■ **Work order**
Repeat everything in the listing exactly, except for the images.

##### Information supplied #####

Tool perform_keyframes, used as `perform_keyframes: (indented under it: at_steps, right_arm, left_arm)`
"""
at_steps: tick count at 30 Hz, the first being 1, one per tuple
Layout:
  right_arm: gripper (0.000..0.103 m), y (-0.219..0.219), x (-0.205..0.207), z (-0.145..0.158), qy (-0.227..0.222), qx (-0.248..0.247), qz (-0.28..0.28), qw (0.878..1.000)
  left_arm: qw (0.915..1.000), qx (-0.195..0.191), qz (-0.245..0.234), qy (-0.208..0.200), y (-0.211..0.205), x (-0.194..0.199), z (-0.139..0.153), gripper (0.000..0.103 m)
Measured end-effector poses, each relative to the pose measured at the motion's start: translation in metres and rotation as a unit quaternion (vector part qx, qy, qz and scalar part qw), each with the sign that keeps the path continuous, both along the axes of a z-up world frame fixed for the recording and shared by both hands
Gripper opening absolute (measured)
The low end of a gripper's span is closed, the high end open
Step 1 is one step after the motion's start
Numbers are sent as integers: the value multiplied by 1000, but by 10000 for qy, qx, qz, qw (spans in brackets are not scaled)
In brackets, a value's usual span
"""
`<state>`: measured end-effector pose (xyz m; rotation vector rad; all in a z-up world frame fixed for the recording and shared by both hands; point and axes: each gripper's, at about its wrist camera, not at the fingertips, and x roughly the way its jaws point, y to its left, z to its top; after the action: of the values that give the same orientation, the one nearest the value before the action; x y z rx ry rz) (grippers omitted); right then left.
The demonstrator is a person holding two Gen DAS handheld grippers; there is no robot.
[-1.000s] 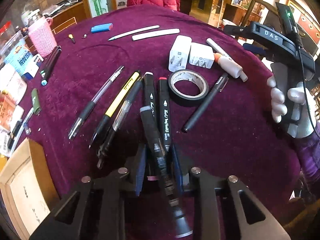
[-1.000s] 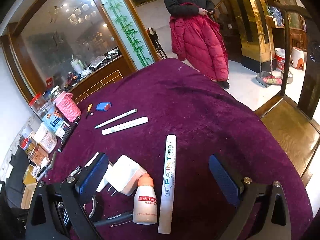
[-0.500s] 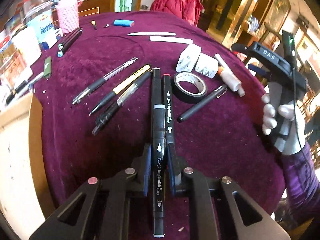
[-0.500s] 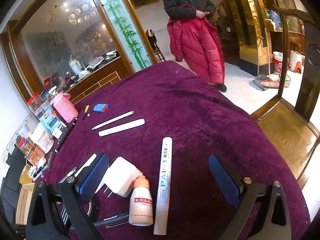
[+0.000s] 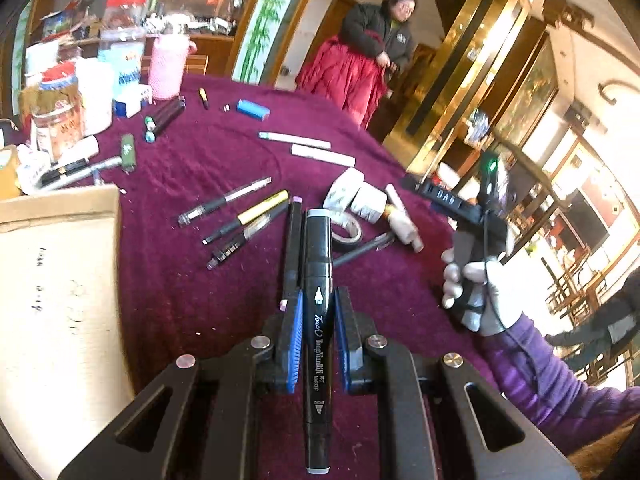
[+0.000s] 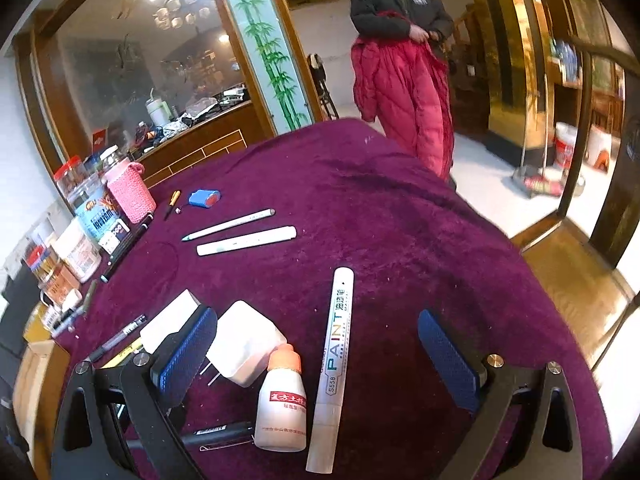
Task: Organize rigid objects
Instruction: 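Grasp the white PAINT marker with the right gripper while the left holds the black marker, then carry both markers into the cardboard box and open both grippers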
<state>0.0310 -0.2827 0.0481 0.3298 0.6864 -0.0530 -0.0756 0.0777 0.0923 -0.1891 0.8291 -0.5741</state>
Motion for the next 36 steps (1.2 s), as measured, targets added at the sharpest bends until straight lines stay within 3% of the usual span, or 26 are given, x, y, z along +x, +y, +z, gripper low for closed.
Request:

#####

■ **Output of the exercise**
Tool perform_keyframes, used as `perform_keyframes: (indented under it: at_steps, right_arm, left_arm)`
"""
at_steps: tick count at 30 Hz, the first being 1, one per tuple
Layout:
  right_arm: gripper (0.000..0.103 m), y (-0.219..0.219), x (-0.205..0.207), z (-0.145..0.158), qy (-0.227..0.222), qx (-0.248..0.247), qz (-0.28..0.28), qw (0.878..1.000)
  left_arm: qw (0.915..1.000), qx (-0.195..0.191), qz (-0.245..0.234), qy (-0.208..0.200), y (-0.211..0.205), x (-0.194..0.199), z (-0.139..0.153), gripper (0.000..0.103 m)
Measured end-effector poses, each relative to the pose measured at the motion's start: translation in metres and rotation as a unit quaternion (vector part qx, qy, qz and scalar part qw), each with the sign that keeps the path continuous, both along the axes of a z-up world frame fixed for the recording and shared by both hands
Gripper opening absolute (measured)
The low end of a gripper's span is closed, the high end open
Step 1 is one step after the motion's start
Numbers are sent as integers: the value multiplied by 1000, but by 10000 for qy, qx, qz, qw (spans in brackets are not scaled)
In brackets, a value's usual span
"""
`<state>`: measured end-effector pose (xyz m; rotation vector rad; all in a z-up world frame fixed for the recording and shared by both hands; point and axes: each gripper's, at about its wrist camera, not at the fingertips, and x roughly the way its jaws point, y to its left, z to its top; after the action: of the values that give the same orientation, the one nearest the value before the action; x y z rx ry rz) (grippers omitted); right then left.
The demonstrator is a person holding two Gen DAS handheld grippers; there is no robot.
[-1.000s] 
[-1.000s] 
[-0.500s] 
[-0.500s] 
[+0.000s] 
[+0.000s] 
Task: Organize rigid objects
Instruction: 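Grasp the white PAINT marker with the right gripper while the left holds the black marker, then carry both markers into the cardboard box and open both grippers
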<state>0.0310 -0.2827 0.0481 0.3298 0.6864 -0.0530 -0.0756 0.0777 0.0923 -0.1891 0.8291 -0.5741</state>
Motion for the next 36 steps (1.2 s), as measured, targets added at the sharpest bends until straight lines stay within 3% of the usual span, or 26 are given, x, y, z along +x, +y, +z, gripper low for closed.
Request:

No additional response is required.